WORK INSTRUCTIONS
In the data that follows, determine how many lines contain the word "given", and give only that number.

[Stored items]
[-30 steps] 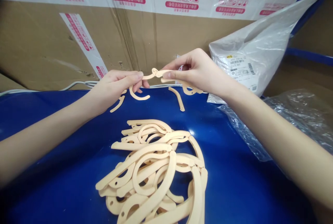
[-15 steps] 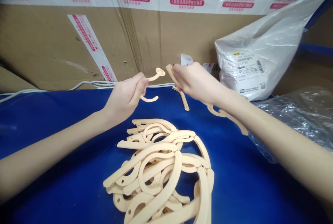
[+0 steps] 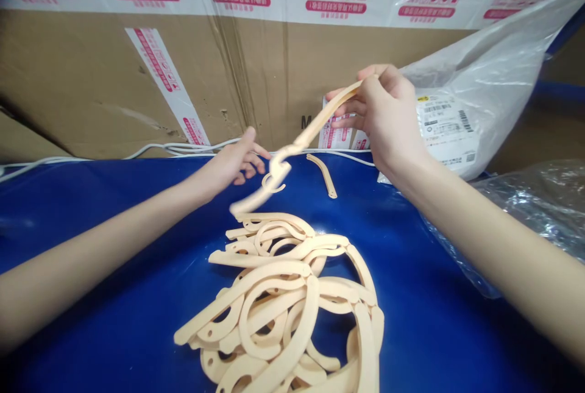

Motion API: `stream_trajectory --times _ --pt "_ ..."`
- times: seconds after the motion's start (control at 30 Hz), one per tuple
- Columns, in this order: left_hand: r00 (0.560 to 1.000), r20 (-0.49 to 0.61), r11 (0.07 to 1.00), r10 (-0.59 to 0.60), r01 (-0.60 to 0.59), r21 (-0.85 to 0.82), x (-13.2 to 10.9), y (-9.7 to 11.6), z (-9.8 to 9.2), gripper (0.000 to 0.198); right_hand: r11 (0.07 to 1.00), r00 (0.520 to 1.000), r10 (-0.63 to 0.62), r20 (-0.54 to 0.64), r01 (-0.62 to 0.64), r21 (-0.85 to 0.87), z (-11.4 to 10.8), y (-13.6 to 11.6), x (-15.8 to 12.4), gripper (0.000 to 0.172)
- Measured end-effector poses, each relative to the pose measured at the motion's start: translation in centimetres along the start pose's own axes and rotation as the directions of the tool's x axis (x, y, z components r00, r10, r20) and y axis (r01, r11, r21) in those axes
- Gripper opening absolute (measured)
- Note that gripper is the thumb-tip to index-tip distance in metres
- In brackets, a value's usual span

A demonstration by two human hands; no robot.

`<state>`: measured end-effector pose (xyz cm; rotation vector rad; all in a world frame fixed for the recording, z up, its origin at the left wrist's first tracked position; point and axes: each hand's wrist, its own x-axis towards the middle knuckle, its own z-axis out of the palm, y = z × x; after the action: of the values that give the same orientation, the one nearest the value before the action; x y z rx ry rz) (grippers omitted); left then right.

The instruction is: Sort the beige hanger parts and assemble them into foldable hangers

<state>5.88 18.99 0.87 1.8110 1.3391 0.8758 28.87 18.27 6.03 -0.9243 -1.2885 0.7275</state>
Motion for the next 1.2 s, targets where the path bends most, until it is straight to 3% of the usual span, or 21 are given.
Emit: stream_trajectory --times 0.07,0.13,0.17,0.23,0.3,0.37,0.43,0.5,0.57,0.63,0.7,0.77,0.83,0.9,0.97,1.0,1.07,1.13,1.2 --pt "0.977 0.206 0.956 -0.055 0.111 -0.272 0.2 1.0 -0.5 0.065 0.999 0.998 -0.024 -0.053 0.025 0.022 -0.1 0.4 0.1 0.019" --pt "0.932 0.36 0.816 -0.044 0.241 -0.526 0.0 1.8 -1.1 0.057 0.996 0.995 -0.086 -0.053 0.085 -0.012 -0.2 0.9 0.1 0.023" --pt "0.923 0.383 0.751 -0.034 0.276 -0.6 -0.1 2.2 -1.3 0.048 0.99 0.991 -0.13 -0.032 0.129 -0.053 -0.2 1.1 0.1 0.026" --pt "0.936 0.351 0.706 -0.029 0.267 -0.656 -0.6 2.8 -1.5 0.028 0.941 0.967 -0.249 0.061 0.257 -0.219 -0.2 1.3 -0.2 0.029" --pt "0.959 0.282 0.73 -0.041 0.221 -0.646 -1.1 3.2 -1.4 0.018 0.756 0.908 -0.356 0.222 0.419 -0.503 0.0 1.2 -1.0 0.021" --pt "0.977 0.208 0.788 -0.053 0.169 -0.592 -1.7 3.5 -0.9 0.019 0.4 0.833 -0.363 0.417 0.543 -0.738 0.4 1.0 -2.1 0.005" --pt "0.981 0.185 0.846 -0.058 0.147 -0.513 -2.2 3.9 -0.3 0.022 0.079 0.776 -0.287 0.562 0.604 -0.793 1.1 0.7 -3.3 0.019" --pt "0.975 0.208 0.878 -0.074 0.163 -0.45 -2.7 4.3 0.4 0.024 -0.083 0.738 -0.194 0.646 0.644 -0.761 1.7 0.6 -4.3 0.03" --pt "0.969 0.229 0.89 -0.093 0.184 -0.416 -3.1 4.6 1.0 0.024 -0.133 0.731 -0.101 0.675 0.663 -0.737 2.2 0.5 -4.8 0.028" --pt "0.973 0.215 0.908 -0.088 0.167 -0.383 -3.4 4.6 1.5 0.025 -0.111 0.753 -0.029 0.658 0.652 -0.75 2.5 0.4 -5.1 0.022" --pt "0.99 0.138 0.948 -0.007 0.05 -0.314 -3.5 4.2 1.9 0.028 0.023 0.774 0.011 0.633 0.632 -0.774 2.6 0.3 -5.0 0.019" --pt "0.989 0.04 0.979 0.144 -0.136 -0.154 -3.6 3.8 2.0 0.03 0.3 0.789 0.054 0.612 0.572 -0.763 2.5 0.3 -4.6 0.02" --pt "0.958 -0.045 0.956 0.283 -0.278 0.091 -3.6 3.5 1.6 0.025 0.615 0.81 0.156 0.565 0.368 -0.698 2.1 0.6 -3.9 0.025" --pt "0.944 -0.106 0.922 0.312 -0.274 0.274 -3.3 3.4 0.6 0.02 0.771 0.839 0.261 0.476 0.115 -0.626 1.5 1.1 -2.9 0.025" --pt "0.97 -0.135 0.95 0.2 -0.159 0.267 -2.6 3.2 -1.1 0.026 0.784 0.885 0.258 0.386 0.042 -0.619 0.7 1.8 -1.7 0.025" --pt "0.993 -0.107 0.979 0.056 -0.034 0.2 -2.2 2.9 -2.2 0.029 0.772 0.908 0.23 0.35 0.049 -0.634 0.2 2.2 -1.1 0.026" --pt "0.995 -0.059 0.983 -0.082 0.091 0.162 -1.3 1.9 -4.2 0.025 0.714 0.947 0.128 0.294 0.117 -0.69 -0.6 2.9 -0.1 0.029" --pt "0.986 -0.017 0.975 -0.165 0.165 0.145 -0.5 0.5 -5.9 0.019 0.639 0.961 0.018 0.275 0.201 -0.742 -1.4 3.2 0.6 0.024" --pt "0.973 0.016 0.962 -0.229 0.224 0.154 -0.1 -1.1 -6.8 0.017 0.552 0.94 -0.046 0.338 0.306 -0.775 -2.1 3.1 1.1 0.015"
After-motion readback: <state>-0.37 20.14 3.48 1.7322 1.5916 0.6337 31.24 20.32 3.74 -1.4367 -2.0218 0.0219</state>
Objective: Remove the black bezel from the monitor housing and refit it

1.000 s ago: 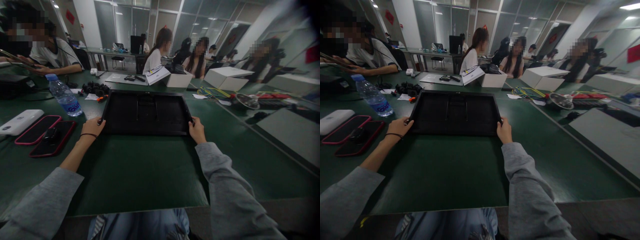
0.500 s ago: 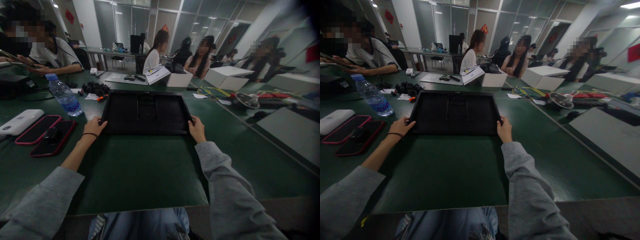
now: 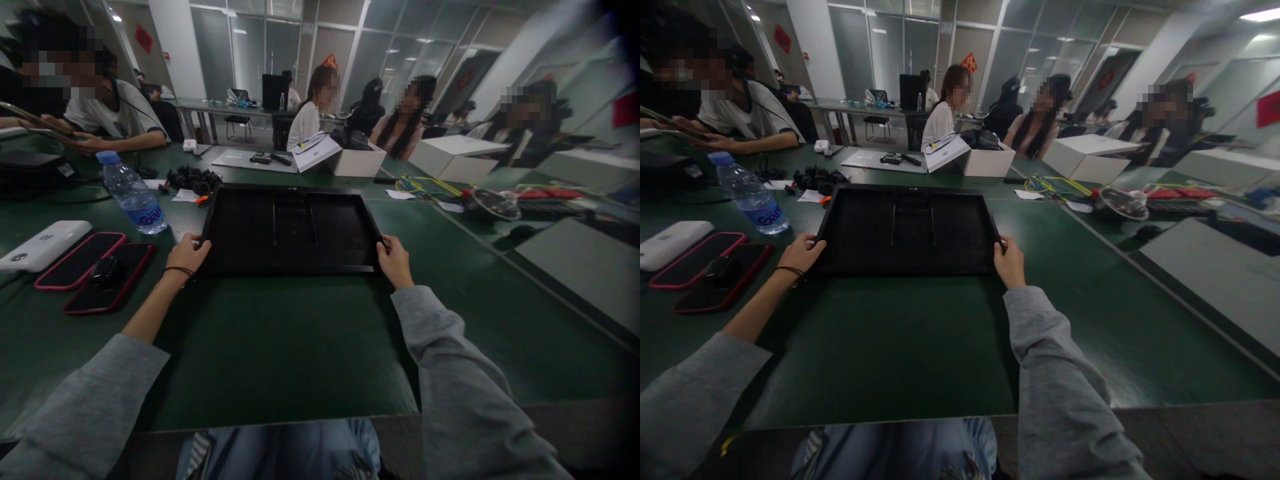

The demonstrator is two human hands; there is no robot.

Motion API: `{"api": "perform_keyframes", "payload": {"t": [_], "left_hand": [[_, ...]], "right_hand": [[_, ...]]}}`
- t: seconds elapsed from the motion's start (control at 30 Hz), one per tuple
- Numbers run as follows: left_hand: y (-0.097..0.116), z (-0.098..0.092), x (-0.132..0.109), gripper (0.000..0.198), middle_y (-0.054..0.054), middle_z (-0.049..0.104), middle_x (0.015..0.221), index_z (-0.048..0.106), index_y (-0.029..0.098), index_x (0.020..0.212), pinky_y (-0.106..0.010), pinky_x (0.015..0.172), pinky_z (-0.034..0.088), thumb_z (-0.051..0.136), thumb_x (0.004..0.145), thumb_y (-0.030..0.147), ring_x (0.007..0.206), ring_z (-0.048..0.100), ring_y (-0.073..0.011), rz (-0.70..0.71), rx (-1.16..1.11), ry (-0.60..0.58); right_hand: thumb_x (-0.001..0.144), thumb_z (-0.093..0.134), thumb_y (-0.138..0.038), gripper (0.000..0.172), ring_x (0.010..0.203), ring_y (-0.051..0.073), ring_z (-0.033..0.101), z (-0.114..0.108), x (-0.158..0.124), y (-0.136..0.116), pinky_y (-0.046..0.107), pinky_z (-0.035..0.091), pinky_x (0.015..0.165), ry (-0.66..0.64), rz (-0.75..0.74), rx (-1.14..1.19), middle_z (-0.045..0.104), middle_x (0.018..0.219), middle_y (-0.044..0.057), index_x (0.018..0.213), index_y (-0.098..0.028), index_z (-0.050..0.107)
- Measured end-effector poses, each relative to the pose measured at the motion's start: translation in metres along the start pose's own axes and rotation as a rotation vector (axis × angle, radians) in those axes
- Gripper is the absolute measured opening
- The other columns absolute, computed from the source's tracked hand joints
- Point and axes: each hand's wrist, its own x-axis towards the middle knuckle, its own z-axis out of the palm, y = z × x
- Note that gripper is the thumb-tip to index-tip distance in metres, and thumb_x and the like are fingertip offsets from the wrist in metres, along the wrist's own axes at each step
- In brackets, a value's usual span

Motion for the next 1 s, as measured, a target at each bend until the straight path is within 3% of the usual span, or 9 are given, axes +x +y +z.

TASK OUTPUT
2